Dive Brief:

• The Food and Drug Administration on Friday approved AstraZeneca and Daiichi Sankyo’s Datroway for use in people with a common type of breast cancer that has advanced despite two earlier lines of treatment.
• Datroway, previously known as datopotamab deruxtecan or dato dxd, is cleared for people whose breast tumors are HR-positive and HER2-negative, where in testing it was associated with a 37% reduction in the risk of progression or death compared to chemotherapy. Datroway will compete in that setting with Gilead Sciences’ Trodelvy, which gained a similar approval in 2023.
• A targeted type of cancer medicine called an antibody-drug conjugate, Datroway has struggled to show a clear benefit in lung cancer and, in breast tumors, hasn’t yet proven it can help people live longer. Nonetheless, AstraZeneca is still optimistic about Datroway’s potential, featuring Datroway among 20 drugs that can help the company achieve $80 billion in annual sales.

Dive Insight:

Datroway’s clearance has come in the most common form of breast cancer, which has historically been initially treated with hormone-blocking treatments and chemotherapy but, in recent years, has become a setting for more precise medicines like CDK 4/6 inhibitors and ADCs. Under the FDA approval, Datroway will be used in the third-line setting, following hormone drugs and chemotherapy.

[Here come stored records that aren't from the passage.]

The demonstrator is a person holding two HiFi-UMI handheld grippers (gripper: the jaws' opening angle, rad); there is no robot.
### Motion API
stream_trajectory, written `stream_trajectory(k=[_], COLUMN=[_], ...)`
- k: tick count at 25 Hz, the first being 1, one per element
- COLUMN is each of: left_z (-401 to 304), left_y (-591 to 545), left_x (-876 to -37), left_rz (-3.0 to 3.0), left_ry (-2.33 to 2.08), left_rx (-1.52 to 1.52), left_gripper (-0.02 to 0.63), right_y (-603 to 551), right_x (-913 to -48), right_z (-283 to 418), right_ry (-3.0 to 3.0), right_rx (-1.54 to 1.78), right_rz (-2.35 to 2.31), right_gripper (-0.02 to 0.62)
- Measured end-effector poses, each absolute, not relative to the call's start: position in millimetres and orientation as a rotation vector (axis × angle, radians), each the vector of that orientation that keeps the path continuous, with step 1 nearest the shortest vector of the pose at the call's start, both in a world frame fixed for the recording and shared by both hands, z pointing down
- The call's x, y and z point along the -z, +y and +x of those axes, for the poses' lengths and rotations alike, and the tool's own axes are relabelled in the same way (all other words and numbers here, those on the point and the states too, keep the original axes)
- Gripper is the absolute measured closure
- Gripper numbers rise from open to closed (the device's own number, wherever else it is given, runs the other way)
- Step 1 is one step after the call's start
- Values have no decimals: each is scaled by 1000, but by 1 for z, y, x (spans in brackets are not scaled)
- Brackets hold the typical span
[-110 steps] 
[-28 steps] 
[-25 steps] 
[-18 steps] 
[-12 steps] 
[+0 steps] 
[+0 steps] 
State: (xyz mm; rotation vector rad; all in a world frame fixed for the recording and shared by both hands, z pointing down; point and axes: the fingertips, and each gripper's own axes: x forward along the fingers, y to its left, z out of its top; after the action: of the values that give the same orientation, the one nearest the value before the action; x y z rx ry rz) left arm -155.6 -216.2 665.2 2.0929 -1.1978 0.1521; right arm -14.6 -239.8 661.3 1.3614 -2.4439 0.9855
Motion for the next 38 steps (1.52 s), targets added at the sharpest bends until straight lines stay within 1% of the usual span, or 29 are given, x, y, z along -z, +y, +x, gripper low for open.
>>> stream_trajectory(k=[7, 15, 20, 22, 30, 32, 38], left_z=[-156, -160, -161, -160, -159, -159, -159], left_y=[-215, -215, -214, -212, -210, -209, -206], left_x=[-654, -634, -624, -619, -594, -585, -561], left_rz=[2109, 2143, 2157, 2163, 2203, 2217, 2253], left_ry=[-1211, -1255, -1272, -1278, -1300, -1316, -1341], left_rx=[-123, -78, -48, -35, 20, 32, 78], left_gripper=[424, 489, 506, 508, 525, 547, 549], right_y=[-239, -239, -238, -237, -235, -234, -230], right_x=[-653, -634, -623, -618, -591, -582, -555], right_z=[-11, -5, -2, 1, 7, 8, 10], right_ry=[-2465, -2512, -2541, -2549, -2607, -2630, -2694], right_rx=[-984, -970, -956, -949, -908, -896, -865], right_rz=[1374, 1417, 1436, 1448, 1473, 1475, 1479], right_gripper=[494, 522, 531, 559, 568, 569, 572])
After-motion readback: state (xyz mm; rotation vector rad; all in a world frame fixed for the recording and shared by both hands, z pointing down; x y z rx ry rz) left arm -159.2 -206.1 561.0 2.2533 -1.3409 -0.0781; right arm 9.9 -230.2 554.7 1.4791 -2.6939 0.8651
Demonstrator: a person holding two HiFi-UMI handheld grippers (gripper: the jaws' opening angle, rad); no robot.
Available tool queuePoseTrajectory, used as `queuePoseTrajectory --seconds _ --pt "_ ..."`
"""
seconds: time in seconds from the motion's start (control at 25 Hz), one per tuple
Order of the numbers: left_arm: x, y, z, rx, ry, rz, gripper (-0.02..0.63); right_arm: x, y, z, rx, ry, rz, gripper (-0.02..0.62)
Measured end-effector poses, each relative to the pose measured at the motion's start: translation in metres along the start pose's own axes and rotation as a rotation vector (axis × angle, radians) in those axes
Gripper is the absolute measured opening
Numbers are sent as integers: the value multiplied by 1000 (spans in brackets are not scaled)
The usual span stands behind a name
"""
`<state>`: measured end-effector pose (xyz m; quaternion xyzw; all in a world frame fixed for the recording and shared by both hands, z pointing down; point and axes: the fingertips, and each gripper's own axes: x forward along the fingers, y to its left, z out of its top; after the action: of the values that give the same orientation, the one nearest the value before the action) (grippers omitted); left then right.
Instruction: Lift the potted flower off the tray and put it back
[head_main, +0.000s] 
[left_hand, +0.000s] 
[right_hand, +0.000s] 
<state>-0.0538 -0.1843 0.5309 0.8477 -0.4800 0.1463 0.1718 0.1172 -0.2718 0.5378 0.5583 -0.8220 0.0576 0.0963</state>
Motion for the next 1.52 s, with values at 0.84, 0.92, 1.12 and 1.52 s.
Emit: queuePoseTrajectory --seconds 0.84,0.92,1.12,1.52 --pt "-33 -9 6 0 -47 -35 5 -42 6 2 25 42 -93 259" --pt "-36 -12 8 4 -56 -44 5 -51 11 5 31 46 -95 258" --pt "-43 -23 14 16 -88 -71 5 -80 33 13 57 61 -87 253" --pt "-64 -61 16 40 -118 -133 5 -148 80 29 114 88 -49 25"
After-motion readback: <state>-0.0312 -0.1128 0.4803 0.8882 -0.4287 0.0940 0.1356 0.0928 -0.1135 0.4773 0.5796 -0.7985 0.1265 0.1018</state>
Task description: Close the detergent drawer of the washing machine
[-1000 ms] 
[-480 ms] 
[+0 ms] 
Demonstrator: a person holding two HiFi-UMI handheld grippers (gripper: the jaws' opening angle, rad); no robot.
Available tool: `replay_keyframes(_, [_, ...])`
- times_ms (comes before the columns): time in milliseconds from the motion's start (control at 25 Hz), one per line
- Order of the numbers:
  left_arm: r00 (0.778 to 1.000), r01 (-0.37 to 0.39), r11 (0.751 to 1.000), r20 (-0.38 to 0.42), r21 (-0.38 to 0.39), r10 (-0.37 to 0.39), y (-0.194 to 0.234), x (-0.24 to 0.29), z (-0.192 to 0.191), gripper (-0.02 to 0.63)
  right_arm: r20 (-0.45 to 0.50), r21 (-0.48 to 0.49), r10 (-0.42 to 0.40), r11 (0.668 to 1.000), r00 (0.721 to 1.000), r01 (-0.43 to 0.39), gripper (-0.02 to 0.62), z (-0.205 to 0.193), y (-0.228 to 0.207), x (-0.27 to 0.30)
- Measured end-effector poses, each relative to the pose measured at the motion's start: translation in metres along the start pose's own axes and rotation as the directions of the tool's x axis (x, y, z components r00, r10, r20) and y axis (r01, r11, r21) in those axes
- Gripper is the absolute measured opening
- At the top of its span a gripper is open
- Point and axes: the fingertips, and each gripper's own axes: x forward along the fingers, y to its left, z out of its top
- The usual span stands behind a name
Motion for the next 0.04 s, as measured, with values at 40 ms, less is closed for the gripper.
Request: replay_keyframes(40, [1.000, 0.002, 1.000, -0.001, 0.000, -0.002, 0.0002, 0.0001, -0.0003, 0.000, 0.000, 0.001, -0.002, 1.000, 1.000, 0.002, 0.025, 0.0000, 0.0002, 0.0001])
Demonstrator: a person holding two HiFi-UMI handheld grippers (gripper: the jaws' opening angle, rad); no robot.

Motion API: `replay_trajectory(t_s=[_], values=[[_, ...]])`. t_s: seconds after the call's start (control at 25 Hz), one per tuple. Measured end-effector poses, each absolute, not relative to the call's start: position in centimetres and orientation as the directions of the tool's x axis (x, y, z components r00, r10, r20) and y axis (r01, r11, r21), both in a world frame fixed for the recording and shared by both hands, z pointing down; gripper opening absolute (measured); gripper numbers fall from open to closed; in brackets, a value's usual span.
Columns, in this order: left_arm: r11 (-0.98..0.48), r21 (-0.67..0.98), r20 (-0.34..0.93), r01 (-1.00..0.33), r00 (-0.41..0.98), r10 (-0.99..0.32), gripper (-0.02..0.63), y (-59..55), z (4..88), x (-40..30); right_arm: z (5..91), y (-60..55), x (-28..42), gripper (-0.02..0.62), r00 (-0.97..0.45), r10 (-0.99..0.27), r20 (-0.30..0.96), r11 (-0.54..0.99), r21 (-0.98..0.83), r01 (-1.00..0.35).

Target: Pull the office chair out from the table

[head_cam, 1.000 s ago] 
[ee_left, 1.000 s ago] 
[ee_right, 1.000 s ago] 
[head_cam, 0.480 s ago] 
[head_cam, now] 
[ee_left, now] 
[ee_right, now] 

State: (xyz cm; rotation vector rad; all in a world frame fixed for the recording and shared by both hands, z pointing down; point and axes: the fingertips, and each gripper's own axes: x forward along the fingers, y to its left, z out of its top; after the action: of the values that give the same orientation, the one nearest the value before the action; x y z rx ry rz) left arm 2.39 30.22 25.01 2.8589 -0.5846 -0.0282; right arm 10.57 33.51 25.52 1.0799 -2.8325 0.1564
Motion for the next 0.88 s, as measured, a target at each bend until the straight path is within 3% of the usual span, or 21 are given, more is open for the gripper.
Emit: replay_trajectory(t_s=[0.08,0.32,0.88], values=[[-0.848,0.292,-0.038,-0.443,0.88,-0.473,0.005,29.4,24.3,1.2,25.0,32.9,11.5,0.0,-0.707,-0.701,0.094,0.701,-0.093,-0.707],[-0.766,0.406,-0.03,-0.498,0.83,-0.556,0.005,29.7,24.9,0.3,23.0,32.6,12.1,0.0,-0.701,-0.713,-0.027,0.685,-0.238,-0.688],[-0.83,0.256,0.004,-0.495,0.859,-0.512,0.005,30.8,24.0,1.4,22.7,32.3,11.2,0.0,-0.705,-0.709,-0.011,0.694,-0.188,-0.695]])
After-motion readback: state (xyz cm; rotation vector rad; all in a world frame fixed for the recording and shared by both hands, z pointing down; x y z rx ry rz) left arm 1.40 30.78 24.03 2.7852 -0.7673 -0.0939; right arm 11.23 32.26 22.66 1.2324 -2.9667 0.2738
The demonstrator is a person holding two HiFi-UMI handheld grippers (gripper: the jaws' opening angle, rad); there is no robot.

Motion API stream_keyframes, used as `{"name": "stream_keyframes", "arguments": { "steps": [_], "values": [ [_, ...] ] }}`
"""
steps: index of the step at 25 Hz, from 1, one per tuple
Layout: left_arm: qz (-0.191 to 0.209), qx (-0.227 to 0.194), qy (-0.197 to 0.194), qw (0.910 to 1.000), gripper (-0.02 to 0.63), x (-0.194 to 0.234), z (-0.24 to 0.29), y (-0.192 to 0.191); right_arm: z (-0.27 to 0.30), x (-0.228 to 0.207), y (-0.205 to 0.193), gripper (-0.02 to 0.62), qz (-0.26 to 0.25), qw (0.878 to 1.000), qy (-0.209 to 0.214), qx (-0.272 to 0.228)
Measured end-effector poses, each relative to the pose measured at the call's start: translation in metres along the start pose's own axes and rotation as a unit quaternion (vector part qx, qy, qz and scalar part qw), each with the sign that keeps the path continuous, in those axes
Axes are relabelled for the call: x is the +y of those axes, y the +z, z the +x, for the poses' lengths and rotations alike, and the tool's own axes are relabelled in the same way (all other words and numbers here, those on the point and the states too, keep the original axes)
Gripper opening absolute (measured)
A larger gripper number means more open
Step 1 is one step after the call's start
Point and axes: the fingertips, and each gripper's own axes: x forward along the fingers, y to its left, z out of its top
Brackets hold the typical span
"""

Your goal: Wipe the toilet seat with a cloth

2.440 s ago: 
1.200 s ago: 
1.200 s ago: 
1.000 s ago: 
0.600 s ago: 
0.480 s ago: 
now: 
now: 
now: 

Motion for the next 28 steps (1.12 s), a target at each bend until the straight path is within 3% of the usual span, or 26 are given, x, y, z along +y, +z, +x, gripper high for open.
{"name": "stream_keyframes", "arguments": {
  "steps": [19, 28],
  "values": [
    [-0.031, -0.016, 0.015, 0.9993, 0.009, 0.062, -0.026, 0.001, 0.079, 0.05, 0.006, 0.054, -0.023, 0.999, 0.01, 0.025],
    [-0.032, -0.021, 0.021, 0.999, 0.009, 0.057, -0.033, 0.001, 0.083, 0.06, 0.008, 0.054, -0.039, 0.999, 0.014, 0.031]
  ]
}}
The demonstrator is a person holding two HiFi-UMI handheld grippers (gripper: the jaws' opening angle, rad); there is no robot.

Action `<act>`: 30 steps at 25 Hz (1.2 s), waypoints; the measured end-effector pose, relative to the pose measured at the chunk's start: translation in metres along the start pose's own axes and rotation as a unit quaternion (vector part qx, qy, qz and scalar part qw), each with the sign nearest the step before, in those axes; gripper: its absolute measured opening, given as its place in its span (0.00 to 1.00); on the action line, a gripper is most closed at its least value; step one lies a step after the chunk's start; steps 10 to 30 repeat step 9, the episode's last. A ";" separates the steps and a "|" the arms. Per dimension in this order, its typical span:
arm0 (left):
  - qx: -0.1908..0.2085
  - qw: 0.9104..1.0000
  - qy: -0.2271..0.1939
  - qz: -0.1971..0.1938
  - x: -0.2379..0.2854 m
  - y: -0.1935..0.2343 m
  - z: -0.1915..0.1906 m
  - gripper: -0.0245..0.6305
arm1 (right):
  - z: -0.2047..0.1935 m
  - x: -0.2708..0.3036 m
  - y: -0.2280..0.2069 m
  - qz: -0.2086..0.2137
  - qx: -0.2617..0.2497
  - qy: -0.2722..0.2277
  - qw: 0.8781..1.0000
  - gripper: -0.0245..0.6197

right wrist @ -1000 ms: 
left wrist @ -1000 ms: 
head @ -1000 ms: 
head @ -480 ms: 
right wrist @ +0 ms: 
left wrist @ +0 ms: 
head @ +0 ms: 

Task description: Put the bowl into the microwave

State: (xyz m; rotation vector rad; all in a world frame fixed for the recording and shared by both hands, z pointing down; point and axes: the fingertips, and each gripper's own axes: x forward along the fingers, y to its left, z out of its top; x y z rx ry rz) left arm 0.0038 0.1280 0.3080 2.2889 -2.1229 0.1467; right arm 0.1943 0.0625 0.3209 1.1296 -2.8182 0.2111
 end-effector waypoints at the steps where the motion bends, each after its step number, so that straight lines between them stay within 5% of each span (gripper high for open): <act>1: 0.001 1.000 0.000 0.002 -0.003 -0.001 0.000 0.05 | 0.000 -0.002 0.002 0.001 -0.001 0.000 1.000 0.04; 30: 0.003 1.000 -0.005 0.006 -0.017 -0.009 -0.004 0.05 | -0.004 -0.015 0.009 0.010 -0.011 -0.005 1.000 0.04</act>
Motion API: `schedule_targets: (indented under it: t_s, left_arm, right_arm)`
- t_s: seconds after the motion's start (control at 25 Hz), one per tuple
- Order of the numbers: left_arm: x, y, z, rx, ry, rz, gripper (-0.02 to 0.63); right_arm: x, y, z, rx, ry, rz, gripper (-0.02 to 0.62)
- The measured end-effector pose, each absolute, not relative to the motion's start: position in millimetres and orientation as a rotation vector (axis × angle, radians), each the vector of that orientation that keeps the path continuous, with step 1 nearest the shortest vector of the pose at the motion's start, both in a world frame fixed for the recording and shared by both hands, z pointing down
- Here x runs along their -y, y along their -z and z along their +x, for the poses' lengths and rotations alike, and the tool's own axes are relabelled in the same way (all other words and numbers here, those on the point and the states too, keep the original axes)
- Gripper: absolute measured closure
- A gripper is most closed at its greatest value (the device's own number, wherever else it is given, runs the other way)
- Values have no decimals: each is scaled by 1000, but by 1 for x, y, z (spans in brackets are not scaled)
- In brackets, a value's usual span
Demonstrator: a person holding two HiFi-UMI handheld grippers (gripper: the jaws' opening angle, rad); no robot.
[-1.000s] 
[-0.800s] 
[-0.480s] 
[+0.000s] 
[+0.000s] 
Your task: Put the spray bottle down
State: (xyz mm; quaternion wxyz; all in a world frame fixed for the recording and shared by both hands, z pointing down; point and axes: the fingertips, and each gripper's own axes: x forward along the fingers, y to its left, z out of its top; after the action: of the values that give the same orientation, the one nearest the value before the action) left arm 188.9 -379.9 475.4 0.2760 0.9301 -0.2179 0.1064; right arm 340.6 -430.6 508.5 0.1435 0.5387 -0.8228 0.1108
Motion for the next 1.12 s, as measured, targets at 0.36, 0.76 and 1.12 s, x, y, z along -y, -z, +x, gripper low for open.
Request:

The drug has a list price of about $4,891 per vial, according to an AstraZeneca spokesperson. It’s administered once every three weeks, though the dose given depends on a patient’s weight.  

The clearance finally enables Datroway to break into the U.S. market, despite questions about its sales potential. Already, mixed study results have led AstraZeneca and Daiichi to narrow their approval plans in lung cancer, one of the most lucrative markets in oncology. Now, the lack of a clear survival benefit in the drug’s prescribing information and the occurrence of a type of treatment-related lung scarring may give Gilead’s Trodelvy a few advantages, wrote RBC Capital Markets analyst Brian Abrahams. 

Additionally, the evolving treatment landscape in HR-positive breast cancer could relegate Datroway to the “third line and beyond,” as even the second-line setting is becoming increasingly segmented into tumors with specific genetic alterations, wrote Leerink Partners analyst Andrew Berens. Berens expects the drug to generate about $540 million in peak annual sales through its current indication. 

A bigger market opportunity may await in more aggressive “triple negative” tumors, for which clinical results are expected around the middle of the year. There, Datroway could end up competing with Trodelvy as well.

Gilead’s drug generated about $960 million in sales through the first nine months of 2024.